Why was this joker released early , he refused to participate in any sex offender courses whilst in prison, he is as much a danger now as he was before he was jailed. Sentences by out of touch judges are destroying people’s faith in the justice system.
There should be some kind of a system like in the US where you’re notified if there’s anyone on the sex offender register moving into or living in your area. Whether that’s true or not I don’t know but I was told you can find out if they’re living near you
Great article, well done Michelle, much needed. We must never loose our capacity to have empathy for each other. The victim should always come first its true but until we are prepared to consider the abuser as a human being, things can only get worse. Imagine for a moment, you are the abuser or one of your children has abused. Think about that for a moment. Of course what abusers do is heinous but that is the point. The damage they cause through their actions destroys lives and we have to be open to trying anything to prevent that happening and if we are so full of hatred and rage nothing will change. Things will get worse and we wont be able to break this awful cycle of abuse thats destroying our lives.
@June Kelly: I disagree I think it a ridiculous article. Sex offenders come out if prison every day. Tom Humphreys is no different to the sex offender released yesterday or the one tomorrow. He was sentenced in the basis of the information provided to the sitting judge.
His risk of re-offending is very low. These crimes happened 2010/11 he has spent a large portion of that time before he went to prison in a mental hospital. He has suffered enough. Why do people want to keep punishing him.
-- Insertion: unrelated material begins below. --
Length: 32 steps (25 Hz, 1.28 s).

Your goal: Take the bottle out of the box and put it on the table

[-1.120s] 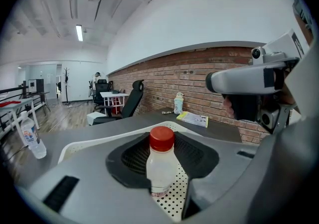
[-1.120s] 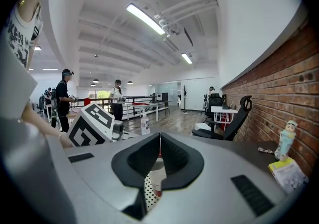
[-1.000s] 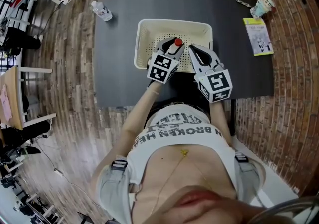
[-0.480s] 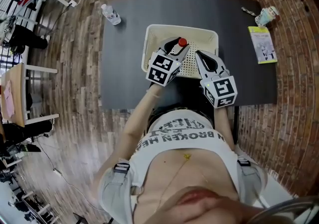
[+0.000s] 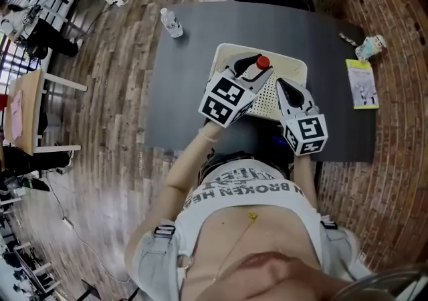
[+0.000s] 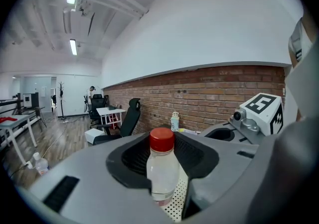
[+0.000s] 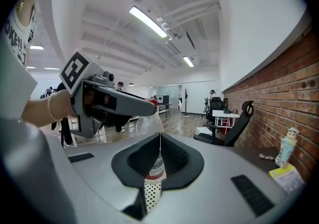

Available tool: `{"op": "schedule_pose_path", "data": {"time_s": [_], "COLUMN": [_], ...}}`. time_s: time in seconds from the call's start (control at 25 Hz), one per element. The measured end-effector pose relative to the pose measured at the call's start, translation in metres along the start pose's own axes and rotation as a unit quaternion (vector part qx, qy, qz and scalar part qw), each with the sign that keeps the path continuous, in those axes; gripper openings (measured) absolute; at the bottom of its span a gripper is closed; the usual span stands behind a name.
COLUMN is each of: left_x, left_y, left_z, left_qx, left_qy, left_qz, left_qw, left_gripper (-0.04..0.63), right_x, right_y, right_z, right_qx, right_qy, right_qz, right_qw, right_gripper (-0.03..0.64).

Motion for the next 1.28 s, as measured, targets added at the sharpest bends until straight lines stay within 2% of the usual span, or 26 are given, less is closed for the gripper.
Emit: {"op": "schedule_pose_path", "data": {"time_s": [0.32,0.92,1.28], "left_x": [0.011,0.005,0.001], "left_y": [-0.013,-0.026,-0.026], "left_z": [0.006,0.011,0.009], "left_qx": [0.001,0.013,0.008], "left_qy": [-0.017,-0.008,-0.023], "left_qz": [-0.019,-0.003,-0.007], "left_qw": [0.9997,0.9999,0.9997], "left_gripper": [0.153,0.153,0.153], "right_x": [0.003,0.002,0.003], "right_y": [0.007,0.015,0.014], "right_z": [0.003,0.015,0.018], "right_qx": [-0.005,0.012,0.015], "right_qy": [-0.001,0.000,-0.003], "right_qz": [-0.003,0.002,0.003], "right_qw": [1.000,1.000,1.000], "right_gripper": [0.009,0.009,0.009]}}
Point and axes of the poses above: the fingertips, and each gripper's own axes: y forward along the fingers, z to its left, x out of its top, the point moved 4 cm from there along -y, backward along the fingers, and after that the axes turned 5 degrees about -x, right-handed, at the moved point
So much crap in this Article and I know from personal experience.
That programme sounds incredibly light handed, it isn’t like they were caught with a bit of hash, these are sick predators! Sorry, I don’t support this programme at all. If you’re wondering why it’s easy to get money for prisons it’s because these paedophiles should never get the opportunity to offend again, and this isn’t unique to any one party, across the board none of us want to see Tom Humphries or people like him to be free again.
A person becomes homeless…can’t find a place to live, it’s a hard life!!!… Another one defiles a child and on release is given accomodation???? Really!
Paedophiles find minors sexually attractive in the same way I find mature women attractive and gays find their own gender attractive. We have the issue with it, not the paedophile. In the past, people made homosexuality illegal and tried curing it; we now know it doesn’t work and accept same sex couples as normal. If we can’t accept paedophilia as normal, we should at least accept it can’t be cured. For the record, it is possible for an adult to legally have sex with a minor in this country; a person is a minor until age 18, the age of consent is 17; try figuring that anomaly out.